如何过滤我的数据库查询以不包括基于关联表的记录?

时间:2022-03-04 11:17:25

I have a user model where users rate other users. They do that through a many-to-many association with a table called ratings that has rater_id and ratee_id fields that correspond to user_id (a many-to-many self join on User). The models are:

我有一个用户模型,其中用户评价其他用户。他们通过与名为rating的表的多对多关联来实现这一点,该表具有与user_id(用户上的多对多自联接)对应的rater_id和ratee_id字段。模型是:

# app/models/user.rb
has_many :ratings_as_rater, class_name: "Rating", foreign_key: "rater_id"
has_many :ratings_as_ratee, class_name: "Rating", foreign_key: "ratee_id"

# app/models/rating.rb
belongs_to :rater, class_name: "User"
belongs_to :ratee, class_name: "User"

And there is a compound index on the ratings table:

评级表上有一个复合索引:

# db/schema.rb
create_table "ratings", force: :cascade do |t|
  t.integer "rater_id"
  t.integer "ratee_id"
  t.integer "rate" # Users rated on scale 1-4
  t.index ["ratee_id"], name: "index_ratings_on_ratee_id"
  t.index ["rater_id"], name: "index_ratings_on_rater_id"
  t.index ["rater_id", "ratee_id"], name: "index_ratings_on_rater_id_and_ratee_id", unique: true
end

On the user index page I only want to display the users that the current_user has not yet rated. So in the users_controller instead of:

在用户索引页面上,我只想显示current_user尚未评级的用户。所以在users_controller而不是:

def index
  @users = User.all
end

How would I only display users that the current_user has not yet rated? Current_user id is stored in the session cookie.

我如何只显示current_user尚未评级的用户? Current_user id存储在会话cookie中。

1 个解决方案

#1


1  

If you setup a an indirect association its pretty straight forward:

如果你设置一个间接关联,它非常直接:

class User < ApplicationRecord
  has_many :ratings_as_rater, class_name: "Rating", foreign_key: "rater_id"
  has_many :ratings_as_ratee, class_name: "Rating", foreign_key: "ratee_id"
  has_many :raters, through: :ratings_as_ratee,
                    source: :rater
  has_many :rated_users, through: :ratings_as_rater,
                    source: :ratee

  # class level scope to fetch users with no rating
  def self.unrated_users
    left_outer_joins(:ratings_as_rater).where(ratings: { id: nil })
  end

  # users not rated by this user
  def unrated_users
    self.class.where.not(id: self.rated_users)
  end
end

One important performance aspect is doing User.where.not(id: self.rated_users) and not User.where.not(id: self.rated_users.ids).

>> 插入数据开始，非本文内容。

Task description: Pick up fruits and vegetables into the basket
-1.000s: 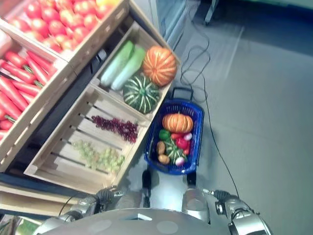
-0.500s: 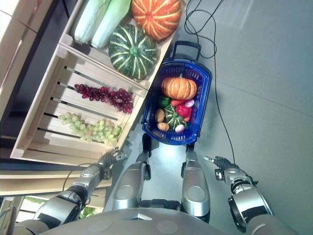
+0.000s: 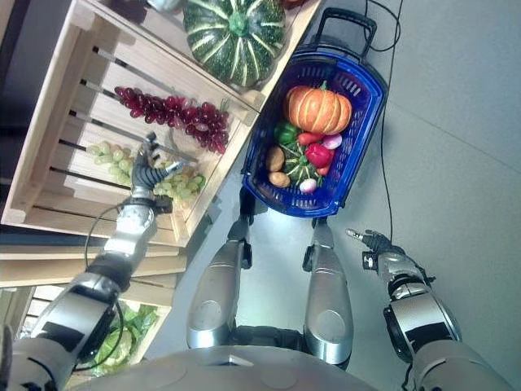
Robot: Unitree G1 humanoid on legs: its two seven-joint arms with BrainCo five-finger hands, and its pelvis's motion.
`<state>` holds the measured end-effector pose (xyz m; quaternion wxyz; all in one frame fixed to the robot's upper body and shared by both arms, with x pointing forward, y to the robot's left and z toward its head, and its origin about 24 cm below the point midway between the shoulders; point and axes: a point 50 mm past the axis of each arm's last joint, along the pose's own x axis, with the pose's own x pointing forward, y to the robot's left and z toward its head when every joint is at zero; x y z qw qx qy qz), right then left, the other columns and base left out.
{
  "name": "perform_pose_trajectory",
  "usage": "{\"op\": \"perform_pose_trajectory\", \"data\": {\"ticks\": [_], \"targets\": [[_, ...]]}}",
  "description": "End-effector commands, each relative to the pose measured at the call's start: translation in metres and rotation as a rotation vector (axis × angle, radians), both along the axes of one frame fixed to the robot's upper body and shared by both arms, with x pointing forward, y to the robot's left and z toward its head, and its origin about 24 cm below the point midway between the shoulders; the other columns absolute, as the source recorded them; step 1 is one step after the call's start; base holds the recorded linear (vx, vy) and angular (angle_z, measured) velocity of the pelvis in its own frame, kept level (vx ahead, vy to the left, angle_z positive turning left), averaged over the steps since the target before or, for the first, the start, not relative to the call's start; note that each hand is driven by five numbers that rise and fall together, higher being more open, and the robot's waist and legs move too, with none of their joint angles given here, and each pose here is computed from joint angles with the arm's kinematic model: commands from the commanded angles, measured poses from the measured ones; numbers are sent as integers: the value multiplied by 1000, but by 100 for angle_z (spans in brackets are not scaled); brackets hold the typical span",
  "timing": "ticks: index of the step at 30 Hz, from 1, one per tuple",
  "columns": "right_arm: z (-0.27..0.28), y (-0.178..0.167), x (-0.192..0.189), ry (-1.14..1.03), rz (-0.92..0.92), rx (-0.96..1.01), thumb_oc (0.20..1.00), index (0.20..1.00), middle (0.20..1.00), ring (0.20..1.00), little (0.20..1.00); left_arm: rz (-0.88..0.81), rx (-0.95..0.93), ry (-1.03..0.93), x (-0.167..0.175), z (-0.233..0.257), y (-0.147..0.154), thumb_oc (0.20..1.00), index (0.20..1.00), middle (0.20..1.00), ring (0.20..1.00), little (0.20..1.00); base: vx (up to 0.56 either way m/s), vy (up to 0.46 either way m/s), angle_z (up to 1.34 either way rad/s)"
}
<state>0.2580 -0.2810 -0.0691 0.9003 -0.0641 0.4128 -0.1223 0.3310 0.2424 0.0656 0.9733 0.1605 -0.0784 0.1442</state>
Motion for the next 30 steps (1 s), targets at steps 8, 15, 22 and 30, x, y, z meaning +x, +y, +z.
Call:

This lets ActiveRecord construct a subselect instead of pulling out the ids from the DB into Ruby and then putting them back into a mega long query.

一个重要的性能方面是User.where.not(id:self.rated_users)而不是User.where.not(id:self.rated_users.ids)。这使得ActiveRecord可以构造一个子选择,而不是将数据库中的id拉出到Ruby中,然后将它们放回到超长查询中。

#1


1  

If you setup a an indirect association its pretty straight forward:

如果你设置一个间接关联,它非常直接:

class User < ApplicationRecord
  has_many :ratings_as_rater, class_name: "Rating", foreign_key: "rater_id"
  has_many :ratings_as_ratee, class_name: "Rating", foreign_key: "ratee_id"
  has_many :raters, through: :ratings_as_ratee,
                    source: :rater
  has_many :rated_users, through: :ratings_as_rater,
                    source: :ratee

  # class level scope to fetch users with no rating
  def self.unrated_users
    left_outer_joins(:ratings_as_rater).where(ratings: { id: nil })
  end

  # users not rated by this user
  def unrated_users
    self.class.where.not(id: self.rated_users)
  end
end

One important performance aspect is doing User.where.not(id: self.rated_users) and not User.where.not(id: self.rated_users.ids). This lets ActiveRecord construct a subselect instead of pulling out the ids from the DB into Ruby and then putting them back into a mega long query.

一个重要的性能方面是User.where.not(id:self.rated_users)而不是User.where.not(id:self.rated_users.ids)。这使得ActiveRecord可以构造一个子选择,而不是将数据库中的id拉出到Ruby中,然后将它们放回到超长查询中。